We believed. We actually believed. What is the matter with us?

April is irritable and moody; it has a reputation for being the start of the good warm times, and it really resents it. April's attitude is more or less a sullen teen who just doesn't feel like it, OK? Gah! Leave me alone (slammed door, loud music). Then the month offers a sheepish apology: Here's some 60s. We're good?

You might recall last Sunday, a day as kind and clement as this month can muster. At the garden store, the line was long: Excited gardeners had heaped bags of mulch on wobbly wheeled carts, people were buying green hoses and Vigoro, clerks were offering tips on grass seed: "Is the area sunny or shady?"

Well — uh — there's some sun, and then the sun, you know, moves, so then there's some shade. And of course at night it's all shade.

"Well, you'll want a sun-shade blend, then. This is the LawnMaster 3000 — it'll grow grass on a bowling ball in the basement."

Great! I'm going to go home and put the seed on my lawn.

"If that's what you want, but this only works on a bowling ball in the basement."

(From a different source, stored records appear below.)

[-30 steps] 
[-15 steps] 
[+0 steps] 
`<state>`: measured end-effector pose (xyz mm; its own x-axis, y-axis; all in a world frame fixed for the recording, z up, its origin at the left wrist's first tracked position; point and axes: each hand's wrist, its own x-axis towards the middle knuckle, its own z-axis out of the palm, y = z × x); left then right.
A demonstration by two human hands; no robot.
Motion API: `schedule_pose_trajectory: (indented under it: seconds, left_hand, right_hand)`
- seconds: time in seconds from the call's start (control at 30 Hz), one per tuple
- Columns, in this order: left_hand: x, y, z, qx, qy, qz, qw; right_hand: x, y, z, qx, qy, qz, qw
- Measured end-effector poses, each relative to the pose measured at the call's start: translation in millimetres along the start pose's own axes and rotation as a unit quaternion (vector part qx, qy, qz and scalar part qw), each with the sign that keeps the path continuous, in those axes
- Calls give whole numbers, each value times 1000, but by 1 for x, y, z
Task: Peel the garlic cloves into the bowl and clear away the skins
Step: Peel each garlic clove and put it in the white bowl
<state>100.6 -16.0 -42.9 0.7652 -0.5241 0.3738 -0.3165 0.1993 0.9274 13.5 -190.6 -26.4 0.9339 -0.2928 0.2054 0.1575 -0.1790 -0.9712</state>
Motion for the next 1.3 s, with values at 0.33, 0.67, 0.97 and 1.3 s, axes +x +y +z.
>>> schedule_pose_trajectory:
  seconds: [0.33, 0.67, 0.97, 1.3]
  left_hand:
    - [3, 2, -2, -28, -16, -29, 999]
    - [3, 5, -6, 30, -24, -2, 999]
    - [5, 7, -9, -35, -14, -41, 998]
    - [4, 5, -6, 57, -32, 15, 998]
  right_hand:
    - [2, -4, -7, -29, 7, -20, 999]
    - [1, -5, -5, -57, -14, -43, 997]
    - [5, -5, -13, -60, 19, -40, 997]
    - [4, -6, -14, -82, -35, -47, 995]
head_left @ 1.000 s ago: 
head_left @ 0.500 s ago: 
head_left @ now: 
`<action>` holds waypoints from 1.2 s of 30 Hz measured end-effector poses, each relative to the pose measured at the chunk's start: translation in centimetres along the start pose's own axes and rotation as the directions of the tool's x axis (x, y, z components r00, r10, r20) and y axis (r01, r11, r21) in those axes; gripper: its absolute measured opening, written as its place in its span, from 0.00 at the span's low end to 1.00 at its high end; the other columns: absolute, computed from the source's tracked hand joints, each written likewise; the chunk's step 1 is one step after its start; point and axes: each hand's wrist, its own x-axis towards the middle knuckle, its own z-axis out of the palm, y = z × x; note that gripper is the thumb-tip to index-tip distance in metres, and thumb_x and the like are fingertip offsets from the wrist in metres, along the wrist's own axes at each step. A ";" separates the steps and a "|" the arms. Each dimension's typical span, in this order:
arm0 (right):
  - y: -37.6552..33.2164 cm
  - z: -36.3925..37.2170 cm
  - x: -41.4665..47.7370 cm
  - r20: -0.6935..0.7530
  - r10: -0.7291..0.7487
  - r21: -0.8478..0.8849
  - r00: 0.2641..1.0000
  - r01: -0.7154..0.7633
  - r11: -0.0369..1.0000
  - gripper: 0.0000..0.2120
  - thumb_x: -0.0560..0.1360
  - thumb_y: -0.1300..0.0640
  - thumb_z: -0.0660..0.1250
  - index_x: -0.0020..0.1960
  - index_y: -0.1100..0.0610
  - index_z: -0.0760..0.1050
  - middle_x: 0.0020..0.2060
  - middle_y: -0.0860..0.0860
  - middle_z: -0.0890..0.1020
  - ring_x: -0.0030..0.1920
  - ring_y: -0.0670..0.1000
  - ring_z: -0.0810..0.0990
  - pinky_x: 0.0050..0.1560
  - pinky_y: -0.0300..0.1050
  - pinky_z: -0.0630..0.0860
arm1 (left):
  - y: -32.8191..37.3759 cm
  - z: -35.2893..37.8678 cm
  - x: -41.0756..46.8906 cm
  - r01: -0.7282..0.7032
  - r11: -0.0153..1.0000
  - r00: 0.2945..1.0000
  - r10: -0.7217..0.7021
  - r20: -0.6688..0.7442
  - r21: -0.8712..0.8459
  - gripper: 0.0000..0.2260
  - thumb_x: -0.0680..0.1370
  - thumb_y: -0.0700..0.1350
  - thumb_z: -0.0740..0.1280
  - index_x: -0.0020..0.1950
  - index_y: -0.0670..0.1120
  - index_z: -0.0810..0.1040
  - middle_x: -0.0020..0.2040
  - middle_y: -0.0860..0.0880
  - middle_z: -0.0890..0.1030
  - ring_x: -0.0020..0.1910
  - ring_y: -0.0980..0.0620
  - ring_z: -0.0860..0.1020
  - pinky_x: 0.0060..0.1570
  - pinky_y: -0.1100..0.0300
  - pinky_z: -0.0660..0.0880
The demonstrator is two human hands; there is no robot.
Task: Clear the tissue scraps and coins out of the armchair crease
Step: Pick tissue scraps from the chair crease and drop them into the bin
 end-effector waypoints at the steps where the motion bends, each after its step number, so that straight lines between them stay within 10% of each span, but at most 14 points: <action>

I looked over the 2017 sprinklers. Maybe there was one I could control by phone. At this point, we ought to have Wi-Fi-savvy sprinklers that send me text messages so I can leave a meeting, saying, "I have to take this call, it's my lawn" and everyone understands.

When I got home, there was a big box on the steps: my new gazebo, ready for assembly. When it was up, I strung those new retro vintage lights that look like they appeared over Thomas Edison's head when he had an idea. Spring! April! Listen closely, and you can hear the tulips pushing up through the dirt. You can hear geese in the distance, honking as they head back for another season of strutting around indifferently, defecating. Fire up the grill! Grill those brats. I swear I heard fireworks up the block.

A few hours later, the wind came. It picked up the gazebo and moved it 7 feet to the east.

A few hours later, the rain turned to snow. The snow was still there the next morning, like a friend from college passed out on your sofa.

Of course we felt stupid. When there's an unseasonably warm day in late November, no one thinks, "Well, that's it for fall! The trees should be greening up any second now." But give us a few gorgeous days in early April and we think winter's done.

Makes you want to google "Easter snow" just to see what's normal, but you don't — out of fear of what you'll find.